Mel’s wife and daughter had been after him to quit drinking for as long as he could remember, but he hadn’t: not when Kate moved to California after high school and not when Gayle followed her there three months later. That was two years ago. Mel had let them go, almost easily.
After they left town, Mel had stepped up his drinking. He’d never been a violent drunk—never beaten up Gayle or Kate. Instead, he’d treated them as if they were strangers. When they left, there was no reason for him to pretend he had his drinking under control. And it had been a relief, really, when they left and there was no more pretending. For a while he’d felt more alive than he had in years. He’d been at least a little careful about his drinking, circumspect and cautious when Gayle and Kate were still around. At the bar he’d tipped back with customers, but he still had to run his place. At home, he’d start drinking at dinner and would stop when he fell asleep in his chair in front of the TV. This would happen to a cacophony of sighs and cupboard slams—Gayle had long ago given up lecturing him, but she registered her anger in her own small way. Kate was gone long before she officially left home: forever at a friend’s house or behind her bedroom door, always closed.

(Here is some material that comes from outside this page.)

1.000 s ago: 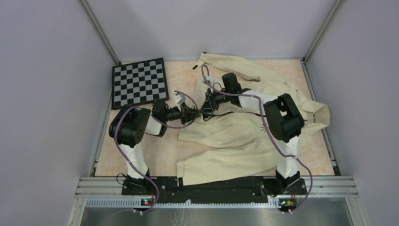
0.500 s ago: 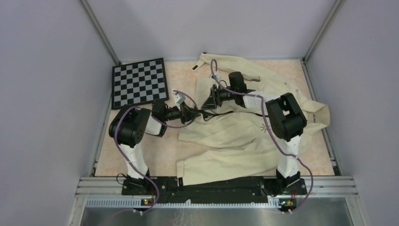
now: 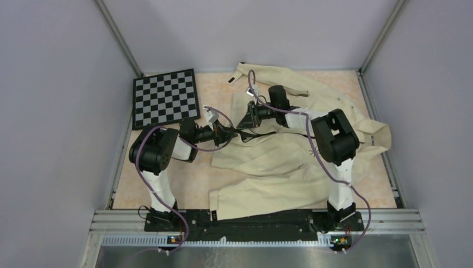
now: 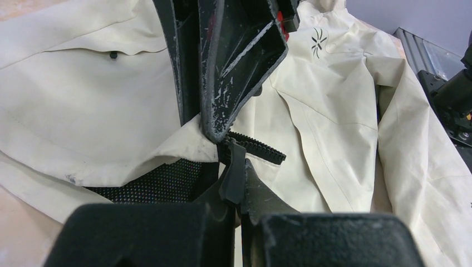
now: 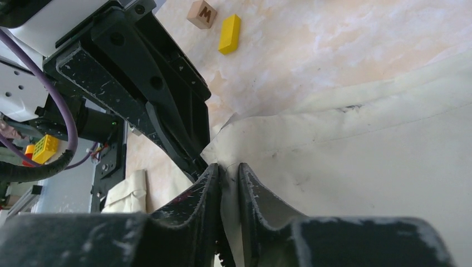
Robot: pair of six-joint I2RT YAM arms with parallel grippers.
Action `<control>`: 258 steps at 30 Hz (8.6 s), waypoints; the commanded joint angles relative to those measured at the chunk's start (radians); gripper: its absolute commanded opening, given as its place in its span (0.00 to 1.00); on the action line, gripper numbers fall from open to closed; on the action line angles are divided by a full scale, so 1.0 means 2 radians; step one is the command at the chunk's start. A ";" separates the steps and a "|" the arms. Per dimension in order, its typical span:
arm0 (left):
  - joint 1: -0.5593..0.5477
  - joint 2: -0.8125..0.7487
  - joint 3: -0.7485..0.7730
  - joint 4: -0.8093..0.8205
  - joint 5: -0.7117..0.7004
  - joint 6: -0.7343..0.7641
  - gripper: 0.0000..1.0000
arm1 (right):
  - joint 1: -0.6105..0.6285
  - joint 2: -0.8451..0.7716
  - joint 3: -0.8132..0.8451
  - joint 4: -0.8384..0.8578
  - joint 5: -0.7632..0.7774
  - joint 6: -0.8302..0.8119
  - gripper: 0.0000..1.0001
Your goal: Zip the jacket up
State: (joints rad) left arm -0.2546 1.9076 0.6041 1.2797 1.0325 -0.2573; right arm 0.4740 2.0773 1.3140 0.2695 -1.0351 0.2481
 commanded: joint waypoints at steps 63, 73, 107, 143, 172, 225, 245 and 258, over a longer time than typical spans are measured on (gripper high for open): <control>-0.004 -0.163 0.183 -0.586 -0.271 -0.234 0.55 | -0.002 -0.017 -0.025 0.161 -0.019 0.095 0.00; -0.034 -0.138 0.206 -0.601 -0.270 -0.244 0.47 | -0.002 -0.018 -0.025 0.162 -0.019 0.095 0.00; -0.026 -0.137 0.167 -0.600 -0.241 -0.247 0.00 | 0.068 -0.212 -0.145 0.036 0.354 -0.028 0.45; -0.003 -0.117 0.136 -0.536 -0.157 -0.316 0.00 | 0.283 -0.069 -0.319 0.587 0.556 -0.626 0.46; 0.001 -0.110 0.133 -0.521 -0.144 -0.331 0.00 | 0.283 -0.001 -0.287 0.656 0.598 -0.611 0.47; 0.001 -0.122 0.119 -0.523 -0.133 -0.385 0.00 | 0.272 0.042 -0.256 0.651 0.559 -0.742 0.34; 0.003 -0.113 0.122 -0.526 -0.139 -0.371 0.00 | 0.281 0.028 -0.276 0.701 0.611 -0.587 0.07; 0.004 -0.116 0.123 -0.536 -0.148 -0.354 0.00 | 0.276 -0.007 -0.281 0.726 0.696 -0.366 0.05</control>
State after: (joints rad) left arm -0.2459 1.6875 0.8490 0.2237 0.7200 -0.9939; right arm 1.0393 2.1571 0.7464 1.5360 0.2638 -0.6853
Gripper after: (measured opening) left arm 0.006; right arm 0.055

But when Gayle and Kate had really left, he’d taken to staying at his bar and drinking after the night bartender took over. There wasn’t much change in Mel when he was drunk. He didn’t get aggressive and loud, didn’t go after women, though he looked more. What happened to Mel was something small and wondrous. When he was drunk he felt content. He didn’t question himself and what he’d done or not done for his wife and daughter, with his bar. He simply was. At times, the drinking brought Mel bright bolts of possibility and hope—that he’d become a different sort of man, that his daughter would look at him in some other way than as a stranger. He wasn’t fooled by his sobriety, once he found it. If he’d been able to sustain this feeling, this strange combination of contentedness and hope, he’d have kept on drinking forever. But like anything else that someone does for kicks, for relief, for the rush of happiness or possibility, it took more and more, and the feeling became increasingly elusive until it was finally gone.
Last year, the day after Kate’s birthday, he quit. It wasn’t something he’d planned; it wasn’t that he’d talked to Kate or Gayle and decided to finally clean up. He’d simply lost those moments of elation, that feeling of contentment. One day, he had opened the bar and was washing glasses, looking at his hands, the bony knuckles and cracked skin. They didn’t seem a part of him, as if he had nothing to do with them at all. The longer he stared down at them, the more he felt like he had nothing to do with himself, with the physical him that stood behind a counter pouring drinks for his customers and himself. He was somewhere else, floating around outside his body, up near the ceiling fan.
That’s when he checked into the hospital in Elko. He spent a month there detoxing, an utterly humiliating combination of watching his body turn on him and hearing himself explain how and why he’d arrived at this place in his life. When he got back home, Mel figured if he could stay sober at his bar he could stay sober anywhere. When he’d been sober more than a year, people stopped taking bets on when he’d fall, and they stopped making the jokes about the bartender who wouldn’t go near a drink, except to serve it.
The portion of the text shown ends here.